City Clerk Isabelle Jackson says the water plant does keep a reserve of up to three months water for emergencies and would issue a boil-water notice if needed. But they wouldn’t be able to desalinate the water if the barrier between ocean and river were permanently eroded.

A southward view of the recently repaired Shaktoolik berm. Photo Credit: Emily Hofstaedter, KNOM (2019).

Some Shaktoolik residents aren’t sure if the berm, even a reinforced berm, can hold up against the increasingly strong and unpredictable coastal storms.

Shaktoolik Mayor Edgar Jackson, Sr. and his wife, Helen, remember autumn storms from their youth, in the fifties and sixties, which were big, but Edgar says patterns and intensity are definitely changing.

“You don’t know when it’s coming, without expecting them they come, come and go!  But so far, we’ve been lucky!

-Helen Jackson
Mayor Edgar Jackson, Sr. and Helen Jackson in their Shaktoolik home. Photo Credit: Emily Hofstaedter, KNOM (2019)

One of those unpredictable storms came in August of this year, which many residents said was early compared to years past, and it eroded nearly half the berm in some sections, showing how vulnerable that barrier can be. The Denali Commission facilitated emergency repairs to the berm, which were completed in October.

Mayor Jackson wants to have other options in the event of future storms.

“We’d rather have a road, I’d rather have a road built than a berm. It feels a lot safer over at the hills.”

The community is working with Kawerak to do feasibility studies for an emergency access road and shelter that would connect Shaktoolik to the foothills on the mainland. But that would still take years and millions of dollars.

Bristol Engineering Services Company, LLC designed the berm to withstand a 50-year storm event, designed to protect the community from waves that could come 3.5- 4 feet above the elevation of the existing road. Engineer Jackie Wander writes that the berm prior to the August storm was 12-20 feet, depending on the area. Just beyond the Water Treatment plant backwash lagoon, photos show the berm eroded down to nearly six feet. 

The school can be seen beyond a severely eroded section of berm. Photo Credit: Jackie Wander, Bristol Construction, LLC. Used with permission.

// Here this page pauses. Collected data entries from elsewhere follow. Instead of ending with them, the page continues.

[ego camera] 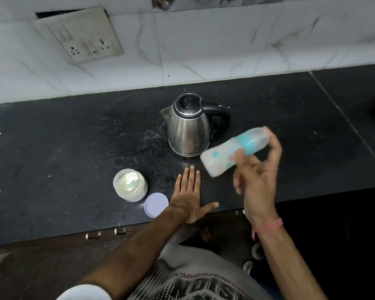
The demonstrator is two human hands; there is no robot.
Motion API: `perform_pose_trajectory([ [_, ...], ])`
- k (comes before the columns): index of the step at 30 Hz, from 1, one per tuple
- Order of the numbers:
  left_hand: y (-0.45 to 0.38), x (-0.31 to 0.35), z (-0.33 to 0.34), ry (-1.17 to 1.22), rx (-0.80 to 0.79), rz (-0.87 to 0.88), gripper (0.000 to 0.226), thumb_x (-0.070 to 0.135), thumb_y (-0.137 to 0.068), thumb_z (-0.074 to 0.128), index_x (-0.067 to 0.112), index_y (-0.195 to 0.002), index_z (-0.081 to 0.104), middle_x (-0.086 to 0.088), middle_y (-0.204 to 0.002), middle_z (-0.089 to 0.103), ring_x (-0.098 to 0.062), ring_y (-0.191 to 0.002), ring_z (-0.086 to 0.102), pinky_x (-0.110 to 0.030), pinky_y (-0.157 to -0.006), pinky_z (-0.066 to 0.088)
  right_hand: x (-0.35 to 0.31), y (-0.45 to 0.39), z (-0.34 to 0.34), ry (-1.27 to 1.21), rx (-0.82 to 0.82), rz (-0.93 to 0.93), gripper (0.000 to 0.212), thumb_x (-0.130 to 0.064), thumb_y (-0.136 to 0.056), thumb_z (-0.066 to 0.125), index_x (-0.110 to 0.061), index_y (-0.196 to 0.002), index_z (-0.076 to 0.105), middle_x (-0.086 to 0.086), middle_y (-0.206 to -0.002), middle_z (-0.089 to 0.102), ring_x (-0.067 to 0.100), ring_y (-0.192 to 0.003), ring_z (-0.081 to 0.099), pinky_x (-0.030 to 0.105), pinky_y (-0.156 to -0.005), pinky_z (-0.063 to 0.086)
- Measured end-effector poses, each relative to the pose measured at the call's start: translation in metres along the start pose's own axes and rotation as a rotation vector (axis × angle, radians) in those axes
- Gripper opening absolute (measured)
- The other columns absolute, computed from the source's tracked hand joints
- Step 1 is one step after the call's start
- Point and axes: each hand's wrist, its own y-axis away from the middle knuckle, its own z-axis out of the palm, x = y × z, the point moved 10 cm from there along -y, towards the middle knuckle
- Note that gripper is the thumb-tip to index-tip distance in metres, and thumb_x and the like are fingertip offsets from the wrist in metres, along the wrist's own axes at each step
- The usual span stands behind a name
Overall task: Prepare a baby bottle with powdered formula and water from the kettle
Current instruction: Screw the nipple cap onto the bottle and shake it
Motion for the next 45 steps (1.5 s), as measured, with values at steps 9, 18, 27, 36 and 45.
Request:
perform_pose_trajectory([
  [9, 0.000, -0.001, -0.001, 0.035, 0.055, 0.012, 0.131, 0.098, -0.100, 0.030, 0.006, -0.178, -0.022, -0.018, -0.185, -0.033, -0.035, -0.172, -0.032, -0.053, -0.138, -0.021, -0.016, -0.013, -0.011, -0.031, -0.005, 0.012, 0.062, -0.021, -0.112, 0.060, -0.034, -0.165, 0.032, -0.003, -0.105, 0.075, 0.009, -0.045, 0.039, 0.021, -0.036, 0.029],
  [18, 0.001, 0.000, -0.001, 0.007, 0.017, -0.008, 0.130, 0.098, -0.100, 0.026, 0.006, -0.178, -0.022, -0.019, -0.186, -0.030, -0.036, -0.172, -0.031, -0.053, -0.137, -0.023, -0.008, -0.021, 0.012, 0.062, -0.210, 0.023, 0.074, -0.024, -0.104, 0.066, -0.041, -0.166, 0.029, 0.009, -0.106, 0.078, 0.013, -0.043, 0.042, 0.025, -0.035, 0.037],
  [27, -0.001, 0.000, 0.003, 0.011, 0.035, 0.000, 0.131, 0.100, -0.099, 0.024, 0.007, -0.178, -0.023, -0.019, -0.184, -0.036, -0.031, -0.165, -0.042, -0.053, -0.138, -0.023, 0.020, -0.011, -0.009, 0.019, -0.099, 0.104, 0.065, -0.032, -0.102, 0.067, -0.037, -0.160, 0.037, 0.005, -0.102, 0.078, 0.014, -0.044, 0.044, 0.026, -0.038, 0.040],
  [36, 0.000, 0.001, 0.001, 0.003, 0.009, -0.004, 0.129, 0.099, -0.100, 0.025, 0.008, -0.177, -0.025, -0.019, -0.182, -0.038, -0.033, -0.166, -0.042, -0.055, -0.138, -0.022, 0.020, -0.005, -0.012, 0.018, -0.094, 0.077, 0.068, -0.026, -0.104, 0.066, -0.049, -0.159, 0.032, 0.014, -0.117, 0.076, 0.018, -0.049, 0.048, 0.030, -0.041, 0.044],
  [45, 0.001, 0.001, 0.000, 0.033, 0.030, 0.005, 0.131, 0.101, -0.095, 0.024, 0.012, -0.179, -0.023, -0.017, -0.183, -0.037, -0.030, -0.164, -0.044, -0.052, -0.137, -0.025, 0.019, 0.004, -0.001, 0.038, -0.192, 0.096, 0.070, -0.022, -0.104, 0.065, -0.041, -0.162, 0.030, 0.010, -0.101, 0.077, 0.018, -0.046, 0.047, 0.027, -0.040, 0.045],
])
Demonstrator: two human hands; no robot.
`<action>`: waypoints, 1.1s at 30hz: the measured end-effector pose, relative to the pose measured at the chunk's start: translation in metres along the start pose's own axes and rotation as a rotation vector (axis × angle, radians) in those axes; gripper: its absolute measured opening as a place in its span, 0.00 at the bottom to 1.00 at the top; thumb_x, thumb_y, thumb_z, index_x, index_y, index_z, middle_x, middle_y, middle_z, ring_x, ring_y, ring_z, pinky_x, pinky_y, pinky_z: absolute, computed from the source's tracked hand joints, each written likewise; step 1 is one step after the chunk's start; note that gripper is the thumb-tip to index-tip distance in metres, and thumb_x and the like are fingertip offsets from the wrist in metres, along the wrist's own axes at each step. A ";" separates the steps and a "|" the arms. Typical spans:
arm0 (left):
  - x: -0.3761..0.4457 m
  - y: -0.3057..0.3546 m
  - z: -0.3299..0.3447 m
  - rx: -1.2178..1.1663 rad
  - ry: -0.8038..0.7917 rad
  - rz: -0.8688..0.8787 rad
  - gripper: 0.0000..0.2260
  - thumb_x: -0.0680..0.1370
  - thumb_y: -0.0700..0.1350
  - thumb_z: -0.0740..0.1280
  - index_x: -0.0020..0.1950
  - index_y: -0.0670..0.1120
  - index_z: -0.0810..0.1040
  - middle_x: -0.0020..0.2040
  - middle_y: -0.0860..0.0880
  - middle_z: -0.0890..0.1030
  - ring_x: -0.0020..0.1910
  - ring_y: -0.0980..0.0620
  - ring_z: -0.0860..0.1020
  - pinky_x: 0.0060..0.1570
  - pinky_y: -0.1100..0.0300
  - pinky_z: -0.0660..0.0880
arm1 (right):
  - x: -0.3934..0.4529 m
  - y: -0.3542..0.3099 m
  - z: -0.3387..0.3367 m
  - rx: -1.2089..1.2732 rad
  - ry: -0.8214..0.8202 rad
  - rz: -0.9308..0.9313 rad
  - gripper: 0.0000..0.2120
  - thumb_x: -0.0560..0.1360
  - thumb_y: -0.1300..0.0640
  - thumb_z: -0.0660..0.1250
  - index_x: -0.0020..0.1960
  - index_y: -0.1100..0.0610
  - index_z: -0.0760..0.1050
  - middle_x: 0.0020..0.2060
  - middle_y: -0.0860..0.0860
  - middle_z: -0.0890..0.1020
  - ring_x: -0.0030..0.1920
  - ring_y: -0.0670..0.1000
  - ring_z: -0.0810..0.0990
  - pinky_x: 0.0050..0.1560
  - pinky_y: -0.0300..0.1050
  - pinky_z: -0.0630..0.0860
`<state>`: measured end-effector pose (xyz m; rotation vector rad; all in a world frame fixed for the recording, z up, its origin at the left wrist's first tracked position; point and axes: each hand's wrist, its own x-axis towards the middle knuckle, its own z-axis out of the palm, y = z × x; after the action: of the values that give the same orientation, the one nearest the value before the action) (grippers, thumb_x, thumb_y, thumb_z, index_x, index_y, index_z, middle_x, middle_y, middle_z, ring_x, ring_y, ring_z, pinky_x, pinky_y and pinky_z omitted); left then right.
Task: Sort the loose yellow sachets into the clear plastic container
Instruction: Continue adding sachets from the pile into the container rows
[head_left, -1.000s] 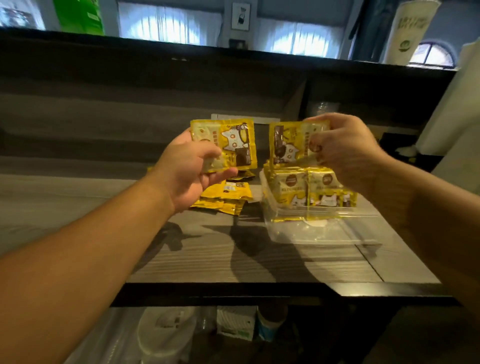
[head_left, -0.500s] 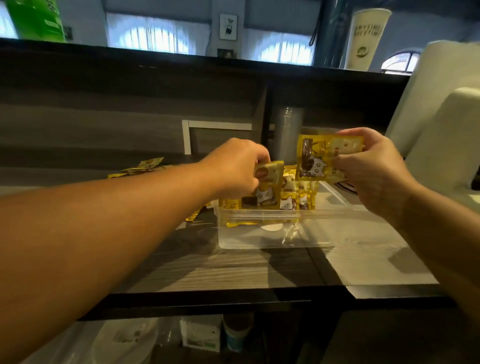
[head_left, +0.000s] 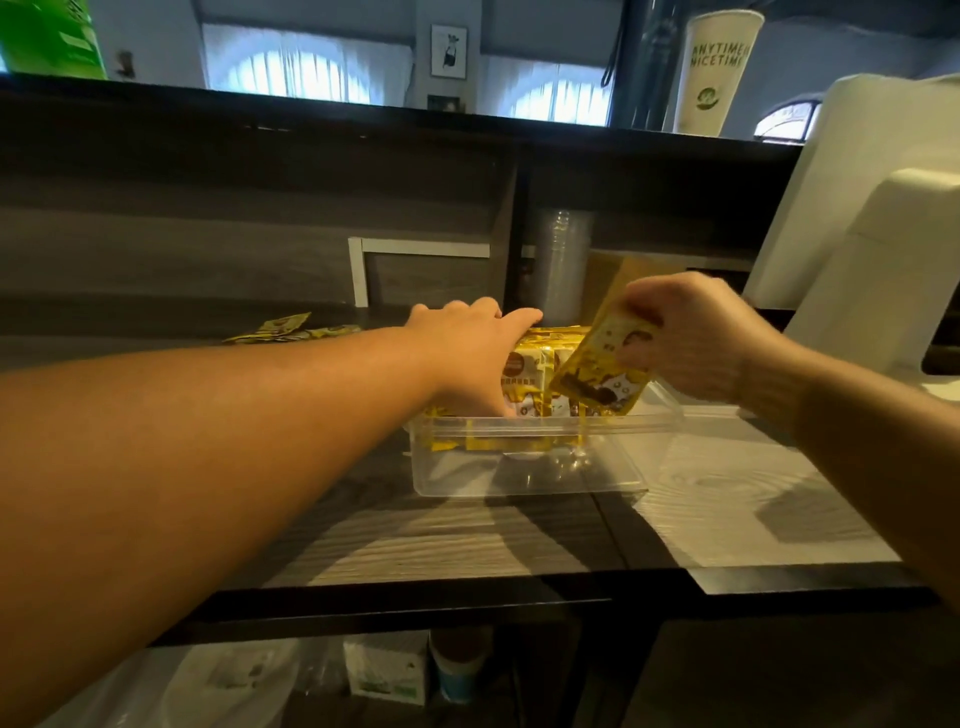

Bundled up against the cold Sophia Katchatag surveys the approximately one-mile long berm. It’s covered in snow now, but the barrier consists of local gravel, sand, and driftwood.

There are lots of areas she’d like to see protected but Katchatag says they have to take funding as it comes.

“This one-million dollar grant we got is mainly for in front of town, for the sensitive areas, but I think we might be able to cover the whole front.”

Katchatag jokes that she spends all of her time doing grants but it’s so they can cover all their options: from an emergency access road, to a seawall, and even, potentially relocation. For now, Shaktoolik will reinforce the berm and hope it holds up against future storms.

The eastern side of the community experiences flooding and high water from the river where there is no man-made protection. Photo Credit: Emily Hofstaedter, KNOM (2019).

Image at top: The Shaktoolik berm being worked on during summer. Photo from Genevieve Rock (2017), used with permission.